| About this task |
For the records that follow, please set down exactly the lines between the one holding "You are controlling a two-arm" and the one holding "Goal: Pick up", inclusive, and only those.

** Opening Working data block **

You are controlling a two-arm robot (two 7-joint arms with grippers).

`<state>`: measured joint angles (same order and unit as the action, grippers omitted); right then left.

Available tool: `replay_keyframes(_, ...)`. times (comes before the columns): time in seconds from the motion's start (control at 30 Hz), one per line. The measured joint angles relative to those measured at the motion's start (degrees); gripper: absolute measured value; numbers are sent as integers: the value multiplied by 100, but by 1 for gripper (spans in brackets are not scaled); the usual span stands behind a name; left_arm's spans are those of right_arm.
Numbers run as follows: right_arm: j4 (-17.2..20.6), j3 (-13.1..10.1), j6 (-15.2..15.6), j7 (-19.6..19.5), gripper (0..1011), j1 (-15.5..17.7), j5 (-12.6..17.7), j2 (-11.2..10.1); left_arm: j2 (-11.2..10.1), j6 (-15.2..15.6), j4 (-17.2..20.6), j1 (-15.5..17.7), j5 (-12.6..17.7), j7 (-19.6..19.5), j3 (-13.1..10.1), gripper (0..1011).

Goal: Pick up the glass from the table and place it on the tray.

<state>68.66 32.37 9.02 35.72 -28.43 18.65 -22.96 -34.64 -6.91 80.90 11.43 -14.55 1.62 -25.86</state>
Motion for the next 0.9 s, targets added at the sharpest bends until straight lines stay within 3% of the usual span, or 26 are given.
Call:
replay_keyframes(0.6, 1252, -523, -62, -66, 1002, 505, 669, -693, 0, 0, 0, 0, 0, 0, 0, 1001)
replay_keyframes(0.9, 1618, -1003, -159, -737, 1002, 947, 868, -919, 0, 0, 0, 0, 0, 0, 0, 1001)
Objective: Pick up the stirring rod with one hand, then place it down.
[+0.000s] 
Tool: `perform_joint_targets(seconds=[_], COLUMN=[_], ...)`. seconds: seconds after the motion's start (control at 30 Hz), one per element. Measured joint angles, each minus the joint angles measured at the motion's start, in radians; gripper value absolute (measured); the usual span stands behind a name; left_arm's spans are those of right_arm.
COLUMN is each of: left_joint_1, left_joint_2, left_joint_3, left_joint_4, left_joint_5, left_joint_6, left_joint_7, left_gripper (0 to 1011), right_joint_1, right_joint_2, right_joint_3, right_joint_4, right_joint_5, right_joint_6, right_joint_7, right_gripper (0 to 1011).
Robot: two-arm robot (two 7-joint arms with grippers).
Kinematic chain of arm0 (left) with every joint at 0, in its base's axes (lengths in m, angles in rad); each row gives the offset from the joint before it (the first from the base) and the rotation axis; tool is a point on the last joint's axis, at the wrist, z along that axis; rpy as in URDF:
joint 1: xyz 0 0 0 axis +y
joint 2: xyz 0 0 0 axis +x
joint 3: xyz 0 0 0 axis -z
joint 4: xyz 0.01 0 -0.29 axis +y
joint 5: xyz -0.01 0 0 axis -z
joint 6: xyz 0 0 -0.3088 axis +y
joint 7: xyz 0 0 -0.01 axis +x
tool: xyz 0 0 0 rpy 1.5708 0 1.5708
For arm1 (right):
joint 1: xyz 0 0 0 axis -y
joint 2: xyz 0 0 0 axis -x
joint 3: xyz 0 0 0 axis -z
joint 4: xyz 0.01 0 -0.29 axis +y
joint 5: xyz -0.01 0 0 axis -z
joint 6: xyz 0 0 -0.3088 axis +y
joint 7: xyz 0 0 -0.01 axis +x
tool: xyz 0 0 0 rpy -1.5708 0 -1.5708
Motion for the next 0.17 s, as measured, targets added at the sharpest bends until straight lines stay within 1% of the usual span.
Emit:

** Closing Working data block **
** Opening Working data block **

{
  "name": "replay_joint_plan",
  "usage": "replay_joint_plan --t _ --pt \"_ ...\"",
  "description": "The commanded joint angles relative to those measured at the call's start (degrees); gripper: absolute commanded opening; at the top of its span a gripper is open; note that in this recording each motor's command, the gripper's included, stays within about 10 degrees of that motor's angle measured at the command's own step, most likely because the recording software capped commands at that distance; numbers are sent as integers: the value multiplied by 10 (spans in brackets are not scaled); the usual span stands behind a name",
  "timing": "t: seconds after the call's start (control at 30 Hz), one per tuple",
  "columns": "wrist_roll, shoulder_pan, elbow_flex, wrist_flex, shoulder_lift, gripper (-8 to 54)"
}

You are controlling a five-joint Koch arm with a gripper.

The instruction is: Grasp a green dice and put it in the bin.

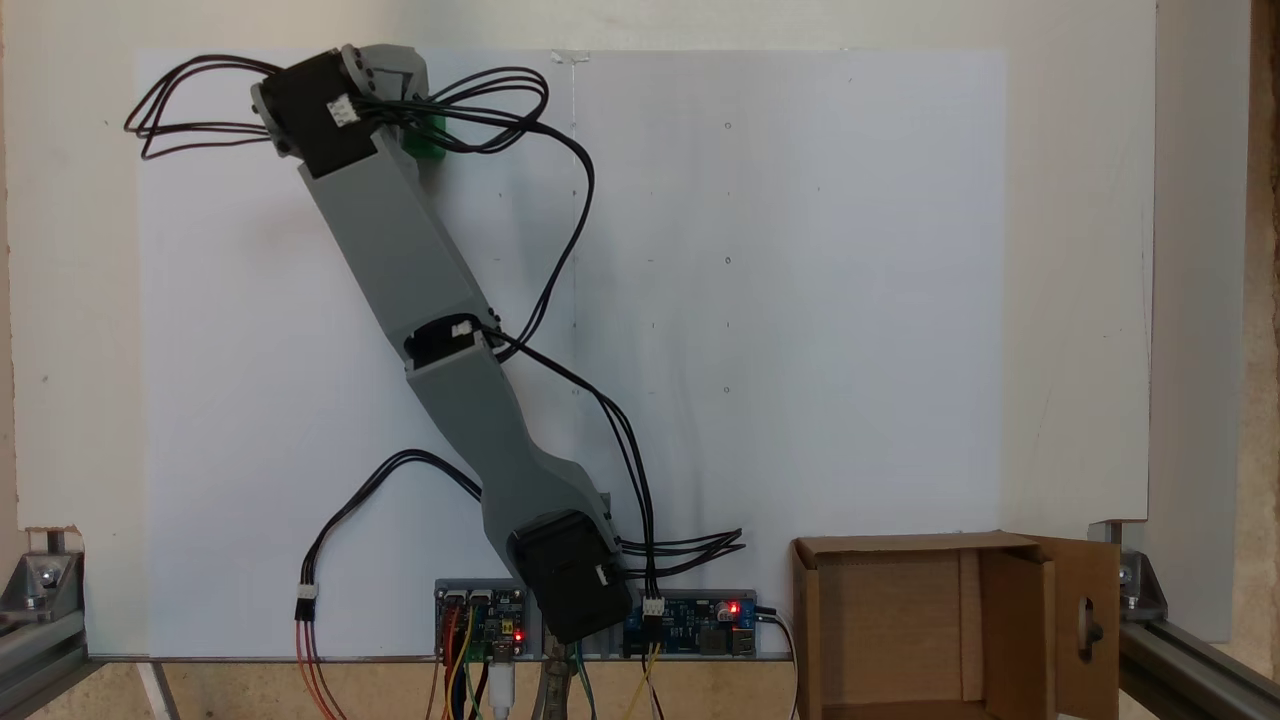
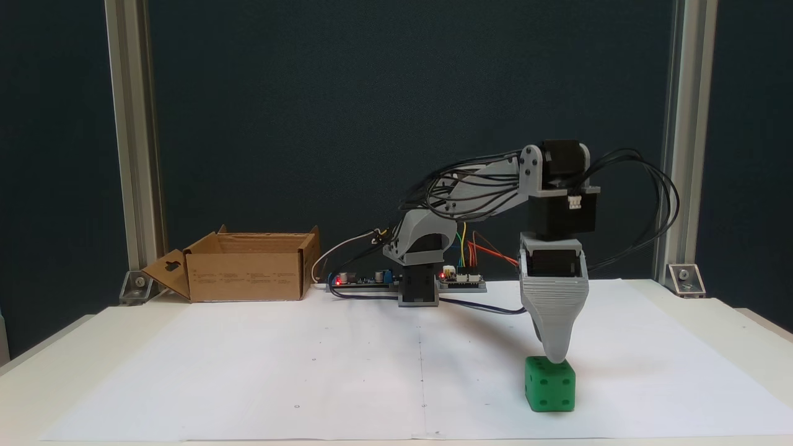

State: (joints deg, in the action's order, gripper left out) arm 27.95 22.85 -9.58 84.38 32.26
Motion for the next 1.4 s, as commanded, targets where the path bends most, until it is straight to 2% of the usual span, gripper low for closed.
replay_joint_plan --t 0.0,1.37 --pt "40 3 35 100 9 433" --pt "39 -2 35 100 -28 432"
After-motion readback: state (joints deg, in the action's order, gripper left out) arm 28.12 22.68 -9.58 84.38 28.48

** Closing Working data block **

| Written response |
You are controlling a two-arm robot (two 7-joint arms with grippers).

`<state>`: measured joint angles (same order and unit as the action, grippers omitted); right then left.

Available tool: `replay_keyframes(_, ...)`. times (comes before the columns): time in seconds from the motion's start (control at 30 Hz), one per line. The measured joint angles relative to those measured at the motion's start (degrees); gripper: absolute measured value; numbers are sent as integers: the value multiplied by 100, but by 1 for gripper (spans in brackets are not scaled); the usual span stands behind a name; left_arm's spans are those of right_arm.
Numbers run as follows: right_arm: j4 (-17.2..20.6), j3 (-13.1..10.1), j6 (-15.2..15.6), j7 (-19.6..19.5), gripper (0..1011), j1 (-15.5..17.7), j5 (-12.6..17.7), j2 (-11.2..10.1); left_arm: j2 (-11.2..10.1), j6 (-15.2..15.6), j4 (-17.2..20.6), j1 (-15.5..17.7), j5 (-12.6..17.7), j7 (-19.6..19.5), j3 (-13.1..10.1), gripper (0..1011).

Goal: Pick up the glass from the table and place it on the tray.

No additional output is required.